Need a job? These are Manitoba’s most in-demand occupations
Manitoba’s labour force is growing at a rate to supply enough workers for available positions into 2026, according to the province’s labour market outlook.
When digging into certain jobs and sectors, however, there are “many occupations and industries that will… face labour gaps over the next five years,” the outlook notes.
Most sorely needed in Manitoba are truck drivers, with the province expected to see an annual vacancy rate of 470 and an expected 4,300 vacant positions by 2026.
“Without a truck you can’t get goods anywhere, you need them,” said Chris Ferris, senior economist with Economic Development Winnipeg, adding that a trucker shortage has been affecting Manitoba for a number of years.
“It keeps intensifying, though, as truckers have been getting older and there hasn’t been as much replacement,” said Ferris.
Truck drivers are the most in-demand job in Manitoba that doesn’t require a post-secondary degree, making it a position that could be filled by new immigrants, Ferris said.
That’s a strategy welcomed by the Manitoba Truckers Association.
“Whatever opportunities are available, we want that smooth path, whether they be young adults or new Canadians, we want to fill these roles with safe and skilled drivers,” said Susan Green, communications officer with the Manitoba Truckers Association.
Manitoba is also facing a labour shortage of workers with a background in business.
Retail and wholesale trade manager is tied with nurse as the second-most-in-demand job in Manitoba, behind truck drivers, with an expected annual vacancy rate of 295 for both positions.
A need for graduates with a background in management and business is also cited labour market shortfall by the province’s economic outlook, especially as 87% of job vacancies in managerial roles are expected to come from retirements in the years ahead.
The Manitoba Chambers of Commerce says making Manitoba attractive to entrepreneurs and workers with managerial experience will be crucial in addressing this labour gap.
“Those people that are professionals can look at other jurisdictions where they can earn the most and keep the most money,” said Chuck Davidson, president and CEO with the Manitoba Chambers of Commerce, “Manitoba hasn’t been competitive in those areas.”
“We need to put a lens on that and figure out how we keep those people here in Manitoba,” said Davidson.
A need for graduates with a background in management and business is also cited labour market shortfall by the province’s economic outlook, especially as 87% of job vacancies in managerial roles are expected to come from retirements in the years ahead. (Source: CTV News)
One simple reason skilled workers ranging from business professionals to teachers (also in high demand here in Manitoba) to nurses may be leaving Manitoba is cold, hard cash.
The average weekly earnings for a worker in Manitoba, across all industries, is ten per cent lower than the national average.
“We’re operating in a national labour market,” said Fletcher Baragar, associate professor of economics at the University of Manitoba.
“(Skilled workers) are attractive applicants to employers in other provinces and the wage difference may be a factor as to why they consider picking up and leaving,” he said.

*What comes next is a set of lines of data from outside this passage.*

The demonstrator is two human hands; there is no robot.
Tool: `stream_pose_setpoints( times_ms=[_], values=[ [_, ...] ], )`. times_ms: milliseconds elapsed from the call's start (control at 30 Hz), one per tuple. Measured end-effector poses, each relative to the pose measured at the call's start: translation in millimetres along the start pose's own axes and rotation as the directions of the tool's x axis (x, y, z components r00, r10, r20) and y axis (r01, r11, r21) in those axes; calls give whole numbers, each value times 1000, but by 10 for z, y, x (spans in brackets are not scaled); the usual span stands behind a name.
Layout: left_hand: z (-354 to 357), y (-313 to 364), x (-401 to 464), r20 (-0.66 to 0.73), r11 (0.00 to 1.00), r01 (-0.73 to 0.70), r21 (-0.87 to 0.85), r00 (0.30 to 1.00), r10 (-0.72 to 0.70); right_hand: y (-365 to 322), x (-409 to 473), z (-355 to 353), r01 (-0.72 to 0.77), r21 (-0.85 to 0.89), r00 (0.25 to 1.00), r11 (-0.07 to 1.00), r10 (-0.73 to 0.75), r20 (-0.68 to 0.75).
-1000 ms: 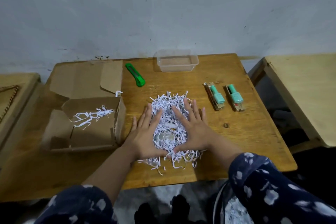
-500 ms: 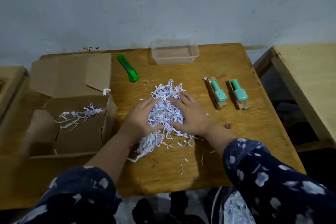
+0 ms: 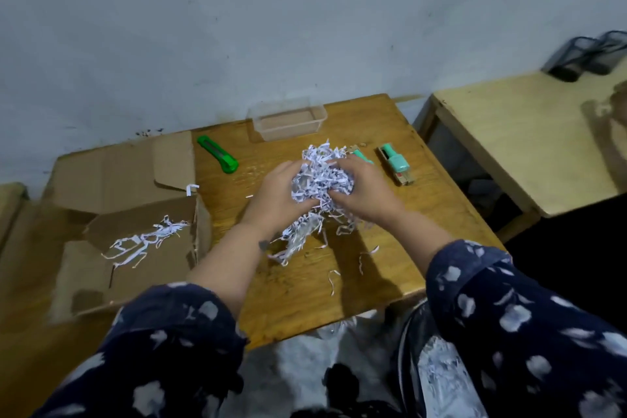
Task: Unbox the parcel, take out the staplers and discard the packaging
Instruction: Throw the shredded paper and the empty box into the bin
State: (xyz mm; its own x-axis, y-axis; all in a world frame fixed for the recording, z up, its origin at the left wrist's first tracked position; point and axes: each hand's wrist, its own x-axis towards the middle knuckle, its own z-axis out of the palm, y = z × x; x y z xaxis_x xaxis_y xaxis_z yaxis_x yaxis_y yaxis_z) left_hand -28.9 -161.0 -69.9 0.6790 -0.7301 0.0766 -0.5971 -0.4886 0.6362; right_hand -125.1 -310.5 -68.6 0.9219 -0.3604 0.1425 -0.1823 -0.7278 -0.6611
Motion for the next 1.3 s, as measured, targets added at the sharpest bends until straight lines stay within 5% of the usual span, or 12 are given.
stream_pose_setpoints(
  times_ms=[400,667,833,1100,1300],
  values=[
    [730,1479,-183,154,890,-442,-114,877,455,150,-1582,-1222,-299,-112,889,948,234,-393],
    [1977,2202,-727,366,804,-503,-317,717,593,853,-2942,-1440,-600,-85,733,795,505,-456],
    [2833,2230,-984,526,842,-431,-325,657,539,1491,-3553,-1215,-705,64,636,706,669,-384],
    [4346,1506,-1285,728,919,-390,-53,615,303,2751,-4163,-163,-834,244,486,495,868,-99],
    [5288,939,-1451,843,934,-352,65,520,138,3614,-4481,658,-887,327,365,326,929,61]
  ],
)
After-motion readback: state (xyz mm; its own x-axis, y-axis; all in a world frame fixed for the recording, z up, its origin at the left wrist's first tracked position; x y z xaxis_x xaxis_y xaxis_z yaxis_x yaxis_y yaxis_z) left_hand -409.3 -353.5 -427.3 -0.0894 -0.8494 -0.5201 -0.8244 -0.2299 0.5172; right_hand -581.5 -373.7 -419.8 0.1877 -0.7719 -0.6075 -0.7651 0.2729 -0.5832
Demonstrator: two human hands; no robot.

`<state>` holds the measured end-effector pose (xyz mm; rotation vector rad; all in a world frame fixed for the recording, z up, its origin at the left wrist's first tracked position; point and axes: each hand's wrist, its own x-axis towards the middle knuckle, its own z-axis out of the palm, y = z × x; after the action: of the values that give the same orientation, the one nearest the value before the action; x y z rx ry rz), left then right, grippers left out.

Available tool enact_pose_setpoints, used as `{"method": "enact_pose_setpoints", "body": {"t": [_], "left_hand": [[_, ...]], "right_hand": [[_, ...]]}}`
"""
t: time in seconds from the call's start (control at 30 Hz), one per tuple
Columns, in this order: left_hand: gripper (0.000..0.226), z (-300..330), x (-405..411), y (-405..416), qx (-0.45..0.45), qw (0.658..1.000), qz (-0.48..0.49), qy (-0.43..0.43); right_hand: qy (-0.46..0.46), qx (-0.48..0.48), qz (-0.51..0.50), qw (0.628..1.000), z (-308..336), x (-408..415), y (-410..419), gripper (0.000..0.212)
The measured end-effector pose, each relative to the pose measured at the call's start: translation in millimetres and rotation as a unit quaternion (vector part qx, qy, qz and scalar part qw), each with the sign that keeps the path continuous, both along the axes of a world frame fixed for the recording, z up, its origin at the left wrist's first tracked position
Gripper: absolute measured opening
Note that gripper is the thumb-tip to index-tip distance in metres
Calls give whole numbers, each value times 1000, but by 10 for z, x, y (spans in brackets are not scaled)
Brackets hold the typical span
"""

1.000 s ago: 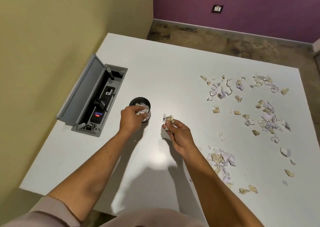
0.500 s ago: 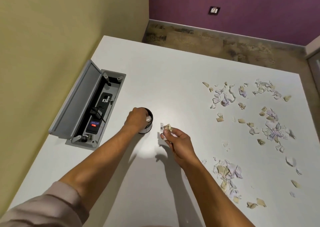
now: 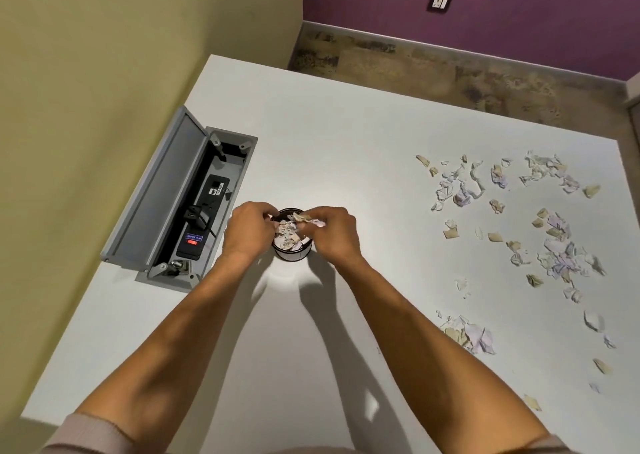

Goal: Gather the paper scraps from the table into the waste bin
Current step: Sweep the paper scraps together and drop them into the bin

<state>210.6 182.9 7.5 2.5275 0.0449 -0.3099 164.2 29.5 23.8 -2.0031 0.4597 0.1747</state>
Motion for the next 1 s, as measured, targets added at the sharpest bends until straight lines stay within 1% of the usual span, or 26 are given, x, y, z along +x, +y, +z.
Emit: {"method": "enact_pose_setpoints", "body": {"t": [0.07,0.1,0.2,0.3,0.4,0.53,0.63,0.7,0.8,1.0], "left_hand": [[24,-66,-32,23,-16,1000,22,11],[24,-96,-44,32,-33,999,35,21],[21,-178,-64,62,-80,993,66,50],[16,-231,-68,103,-131,985,85,71],[10,-268,-52,126,-193,970,105,102],[10,-274,-43,148,-222,962,107,115],[13,-263,-49,146,-235,959,115,112],[14,-253,-62,152,-239,958,117,105],[16,-219,-66,151,-245,957,114,102],[15,-210,-60,147,-255,953,121,112]], "right_hand": [[-4,-88,74,993,7,91,100,12],[8,-119,108,987,0,126,153,12],[50,-179,184,965,-38,210,303,18],[55,-247,259,932,-106,261,412,10],[72,-252,283,923,-171,302,465,17],[102,-261,312,908,-166,392,498,15],[119,-267,341,894,-138,388,485,24],[111,-287,360,881,-98,360,471,26],[81,-310,375,870,1,347,430,21],[44,-325,351,877,116,363,391,18]]}}
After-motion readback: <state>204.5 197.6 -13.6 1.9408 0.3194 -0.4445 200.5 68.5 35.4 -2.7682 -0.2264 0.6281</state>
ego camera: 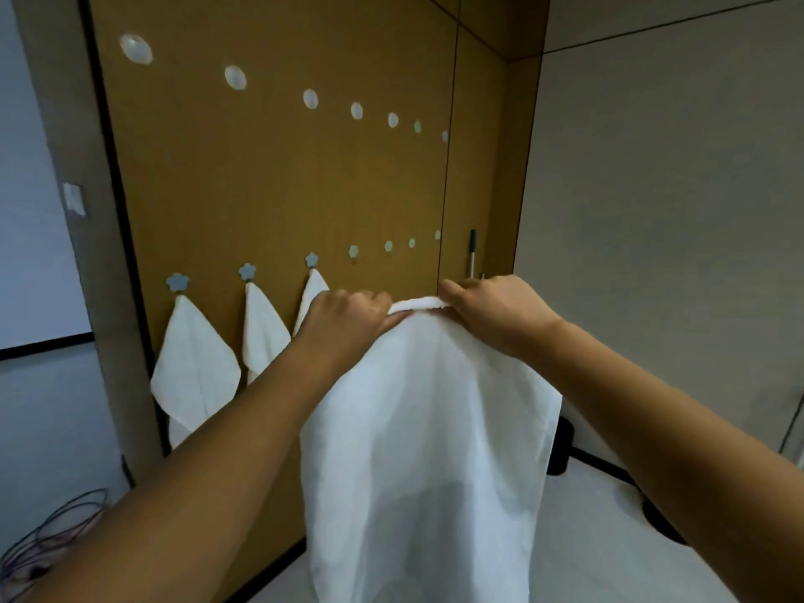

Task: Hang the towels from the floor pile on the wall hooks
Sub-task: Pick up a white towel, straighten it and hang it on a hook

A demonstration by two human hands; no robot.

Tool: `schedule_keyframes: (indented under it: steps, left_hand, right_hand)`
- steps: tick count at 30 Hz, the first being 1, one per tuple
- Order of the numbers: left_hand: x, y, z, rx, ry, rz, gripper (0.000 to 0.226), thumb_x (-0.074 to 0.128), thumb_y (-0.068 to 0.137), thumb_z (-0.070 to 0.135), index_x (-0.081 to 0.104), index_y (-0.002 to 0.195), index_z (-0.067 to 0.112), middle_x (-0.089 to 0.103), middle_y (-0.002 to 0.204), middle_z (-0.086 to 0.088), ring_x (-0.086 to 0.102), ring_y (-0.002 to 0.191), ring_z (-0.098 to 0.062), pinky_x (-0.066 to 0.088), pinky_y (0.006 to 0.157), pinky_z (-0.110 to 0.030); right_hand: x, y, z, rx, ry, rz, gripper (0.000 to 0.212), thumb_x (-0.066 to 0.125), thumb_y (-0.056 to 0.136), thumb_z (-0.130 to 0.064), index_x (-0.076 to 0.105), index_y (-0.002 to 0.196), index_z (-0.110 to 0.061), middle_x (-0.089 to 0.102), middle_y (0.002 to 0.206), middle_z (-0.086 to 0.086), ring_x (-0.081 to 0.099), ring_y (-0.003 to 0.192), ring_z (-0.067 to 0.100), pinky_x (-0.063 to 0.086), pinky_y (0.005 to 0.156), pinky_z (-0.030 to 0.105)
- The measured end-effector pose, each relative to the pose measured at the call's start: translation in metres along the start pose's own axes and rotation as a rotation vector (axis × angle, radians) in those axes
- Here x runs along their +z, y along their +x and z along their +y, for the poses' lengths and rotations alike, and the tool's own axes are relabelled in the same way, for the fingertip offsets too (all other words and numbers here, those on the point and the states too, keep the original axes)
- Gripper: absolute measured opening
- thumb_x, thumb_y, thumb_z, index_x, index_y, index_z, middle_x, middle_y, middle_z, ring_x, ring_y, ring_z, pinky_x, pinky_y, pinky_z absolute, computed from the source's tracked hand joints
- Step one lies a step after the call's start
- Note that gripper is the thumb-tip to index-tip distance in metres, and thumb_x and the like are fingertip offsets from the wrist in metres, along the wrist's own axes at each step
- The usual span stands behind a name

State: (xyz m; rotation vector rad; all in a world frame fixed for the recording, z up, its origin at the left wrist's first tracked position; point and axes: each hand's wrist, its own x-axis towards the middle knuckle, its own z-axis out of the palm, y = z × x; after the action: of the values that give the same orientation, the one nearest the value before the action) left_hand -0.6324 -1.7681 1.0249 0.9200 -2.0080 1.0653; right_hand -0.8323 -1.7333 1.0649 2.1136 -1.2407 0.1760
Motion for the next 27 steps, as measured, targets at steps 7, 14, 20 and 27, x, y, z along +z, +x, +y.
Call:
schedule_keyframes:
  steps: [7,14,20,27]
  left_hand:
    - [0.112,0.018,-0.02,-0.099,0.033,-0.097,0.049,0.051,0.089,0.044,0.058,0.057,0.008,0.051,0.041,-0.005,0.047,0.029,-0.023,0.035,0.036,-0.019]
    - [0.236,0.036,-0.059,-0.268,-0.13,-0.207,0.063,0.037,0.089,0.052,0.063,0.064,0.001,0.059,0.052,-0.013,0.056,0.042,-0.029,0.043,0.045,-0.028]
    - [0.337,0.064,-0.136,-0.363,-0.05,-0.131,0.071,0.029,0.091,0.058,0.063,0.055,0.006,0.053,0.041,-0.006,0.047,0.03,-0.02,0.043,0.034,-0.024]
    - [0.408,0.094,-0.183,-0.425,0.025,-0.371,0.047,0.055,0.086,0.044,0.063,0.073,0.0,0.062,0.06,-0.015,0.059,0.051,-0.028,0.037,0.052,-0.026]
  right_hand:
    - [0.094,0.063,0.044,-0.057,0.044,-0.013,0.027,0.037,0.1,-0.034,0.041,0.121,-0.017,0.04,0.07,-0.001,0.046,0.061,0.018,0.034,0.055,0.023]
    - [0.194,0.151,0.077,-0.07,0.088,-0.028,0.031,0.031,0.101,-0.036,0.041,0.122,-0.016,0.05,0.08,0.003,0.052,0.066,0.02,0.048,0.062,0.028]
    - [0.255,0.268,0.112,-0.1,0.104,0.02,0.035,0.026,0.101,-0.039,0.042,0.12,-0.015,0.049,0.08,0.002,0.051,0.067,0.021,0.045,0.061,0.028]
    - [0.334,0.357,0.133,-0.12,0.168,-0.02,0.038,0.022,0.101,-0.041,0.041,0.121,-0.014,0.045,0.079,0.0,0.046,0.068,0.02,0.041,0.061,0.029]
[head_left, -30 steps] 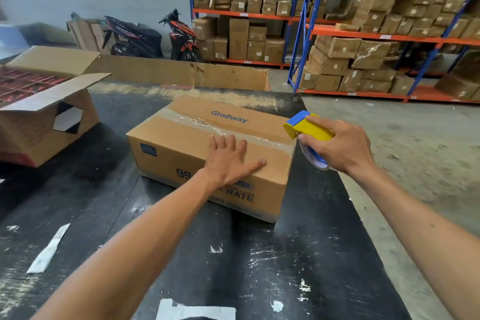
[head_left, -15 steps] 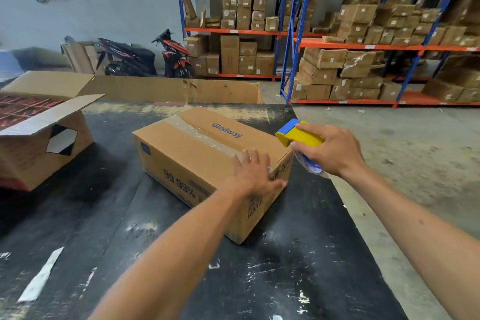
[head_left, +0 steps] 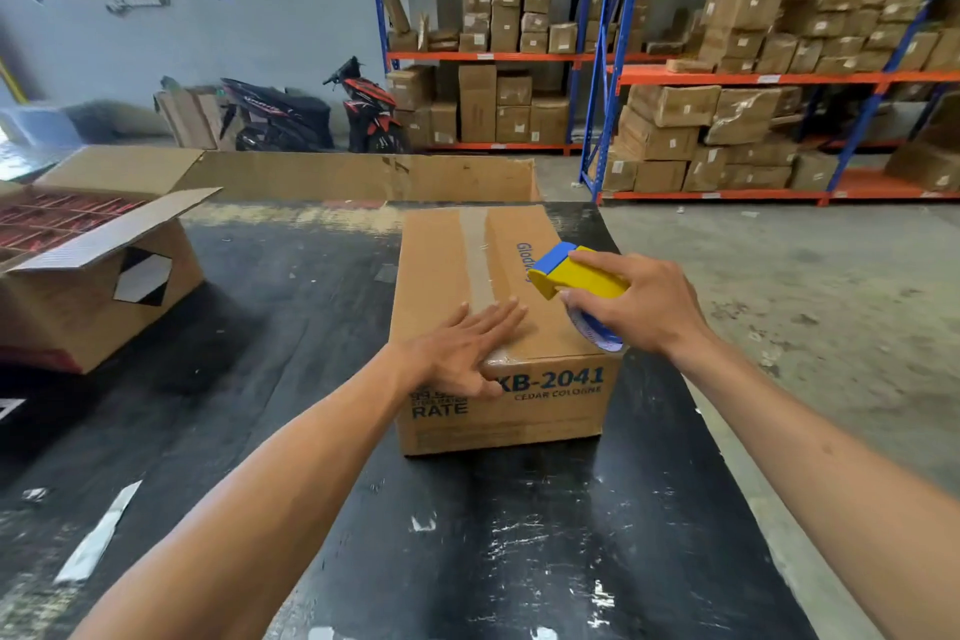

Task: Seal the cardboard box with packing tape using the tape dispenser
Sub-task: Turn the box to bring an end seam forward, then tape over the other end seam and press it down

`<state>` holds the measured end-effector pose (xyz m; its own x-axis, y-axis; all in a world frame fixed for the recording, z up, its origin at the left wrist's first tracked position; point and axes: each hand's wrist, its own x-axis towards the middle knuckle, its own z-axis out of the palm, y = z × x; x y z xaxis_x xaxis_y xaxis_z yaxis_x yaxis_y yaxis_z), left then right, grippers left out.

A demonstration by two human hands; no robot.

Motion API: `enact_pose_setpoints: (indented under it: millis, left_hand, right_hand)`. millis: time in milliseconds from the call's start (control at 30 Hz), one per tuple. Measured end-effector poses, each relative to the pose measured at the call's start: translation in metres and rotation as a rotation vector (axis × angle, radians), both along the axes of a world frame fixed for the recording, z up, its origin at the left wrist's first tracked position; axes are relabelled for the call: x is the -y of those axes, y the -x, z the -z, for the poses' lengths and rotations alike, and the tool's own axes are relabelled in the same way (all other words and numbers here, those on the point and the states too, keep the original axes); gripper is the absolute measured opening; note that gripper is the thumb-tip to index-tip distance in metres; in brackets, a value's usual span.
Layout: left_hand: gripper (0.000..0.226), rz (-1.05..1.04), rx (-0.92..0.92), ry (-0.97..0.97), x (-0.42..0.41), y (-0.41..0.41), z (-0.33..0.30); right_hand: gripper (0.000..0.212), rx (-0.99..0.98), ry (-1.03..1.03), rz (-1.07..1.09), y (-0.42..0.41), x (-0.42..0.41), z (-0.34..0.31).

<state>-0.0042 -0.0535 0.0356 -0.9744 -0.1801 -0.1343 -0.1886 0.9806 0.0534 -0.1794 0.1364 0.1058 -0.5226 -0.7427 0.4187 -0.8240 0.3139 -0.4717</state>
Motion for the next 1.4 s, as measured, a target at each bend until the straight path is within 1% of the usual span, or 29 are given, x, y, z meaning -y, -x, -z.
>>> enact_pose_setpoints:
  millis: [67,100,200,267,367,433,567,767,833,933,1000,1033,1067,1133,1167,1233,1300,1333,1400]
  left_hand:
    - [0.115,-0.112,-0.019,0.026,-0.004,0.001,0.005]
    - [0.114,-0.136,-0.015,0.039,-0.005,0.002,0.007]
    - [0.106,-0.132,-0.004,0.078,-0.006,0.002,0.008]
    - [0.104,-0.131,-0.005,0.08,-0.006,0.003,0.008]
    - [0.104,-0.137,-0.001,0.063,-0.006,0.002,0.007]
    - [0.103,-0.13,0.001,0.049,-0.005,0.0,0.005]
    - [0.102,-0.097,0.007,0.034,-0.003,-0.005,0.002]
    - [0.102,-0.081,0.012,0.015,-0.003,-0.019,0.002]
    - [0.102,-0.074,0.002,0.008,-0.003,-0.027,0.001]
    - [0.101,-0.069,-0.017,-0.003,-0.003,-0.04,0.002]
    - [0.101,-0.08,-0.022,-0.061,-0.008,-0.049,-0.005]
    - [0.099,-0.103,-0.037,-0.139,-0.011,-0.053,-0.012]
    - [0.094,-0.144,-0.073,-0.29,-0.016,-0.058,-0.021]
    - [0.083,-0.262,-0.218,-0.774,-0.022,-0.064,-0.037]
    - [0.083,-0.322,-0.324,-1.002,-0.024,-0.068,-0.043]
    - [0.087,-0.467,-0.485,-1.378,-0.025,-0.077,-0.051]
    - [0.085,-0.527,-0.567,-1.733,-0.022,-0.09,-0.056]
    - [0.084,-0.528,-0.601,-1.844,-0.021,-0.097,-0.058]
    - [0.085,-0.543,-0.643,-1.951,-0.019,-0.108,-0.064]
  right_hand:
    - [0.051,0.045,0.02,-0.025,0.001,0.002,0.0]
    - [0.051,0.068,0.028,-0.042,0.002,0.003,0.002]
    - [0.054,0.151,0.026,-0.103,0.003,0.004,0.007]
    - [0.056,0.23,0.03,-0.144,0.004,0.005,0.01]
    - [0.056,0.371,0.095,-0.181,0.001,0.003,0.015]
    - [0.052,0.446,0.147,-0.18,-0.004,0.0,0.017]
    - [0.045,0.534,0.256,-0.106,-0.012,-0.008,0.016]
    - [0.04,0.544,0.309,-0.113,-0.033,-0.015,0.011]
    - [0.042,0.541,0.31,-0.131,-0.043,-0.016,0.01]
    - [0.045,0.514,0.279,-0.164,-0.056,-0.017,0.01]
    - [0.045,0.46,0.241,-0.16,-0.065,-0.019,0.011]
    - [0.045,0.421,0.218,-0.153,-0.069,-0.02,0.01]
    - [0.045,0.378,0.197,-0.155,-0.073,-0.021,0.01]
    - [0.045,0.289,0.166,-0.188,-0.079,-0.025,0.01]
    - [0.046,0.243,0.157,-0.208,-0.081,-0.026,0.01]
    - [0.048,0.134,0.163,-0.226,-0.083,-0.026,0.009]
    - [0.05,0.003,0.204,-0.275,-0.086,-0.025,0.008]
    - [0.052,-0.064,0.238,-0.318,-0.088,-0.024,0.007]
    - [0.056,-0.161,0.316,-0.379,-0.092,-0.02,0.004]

Making Manitoba enticing to skilled workers, especially when it comes to earnings and taxation, is something the provincial government is working on, said Economic Development, Investment and Trade Minister Jeff Wharton.
Wharton adds there are existing elements to living and working in Manitoba that are already a boon to workers, a message that needs to be sent out to prospective employees.
“We have excellent housing pricing which is very competitive. We have some of the lowest hydro rates in the country. We have a lot to offer,” said Wharton, “But we need to continue to focus on those young graduates getting out of school and keeping them here working in Manitoba.”
While workers with specific skillsets will certainly be in high demand in Manitoba for years to come, so will jobs that require less formal training.
In fact, the educational category facing the largest labour gap is “no post-secondary,” with 3,860 jobs that only require a high school education or on-the-job training.
To address a shortage of workers – from university graduates to high school grads – the provincial government is looking to immigration to play a role.
“One of those areas we can look at… is increased immigration and looking for skillsets to fill the jobs that are here,” said Wharton.
Manitoba did see an uptick in immigration rates in the last year. Upwards of 40,000 immigrants entered Manitoba in 2022, well above the 5-year average of about 13,000 immigrants.
Population increases by immigration in 2022 were offset by interprovincial migration for a net population growth of 33, 489, or a rate of 2.36%, among the highest on record in Manitoba.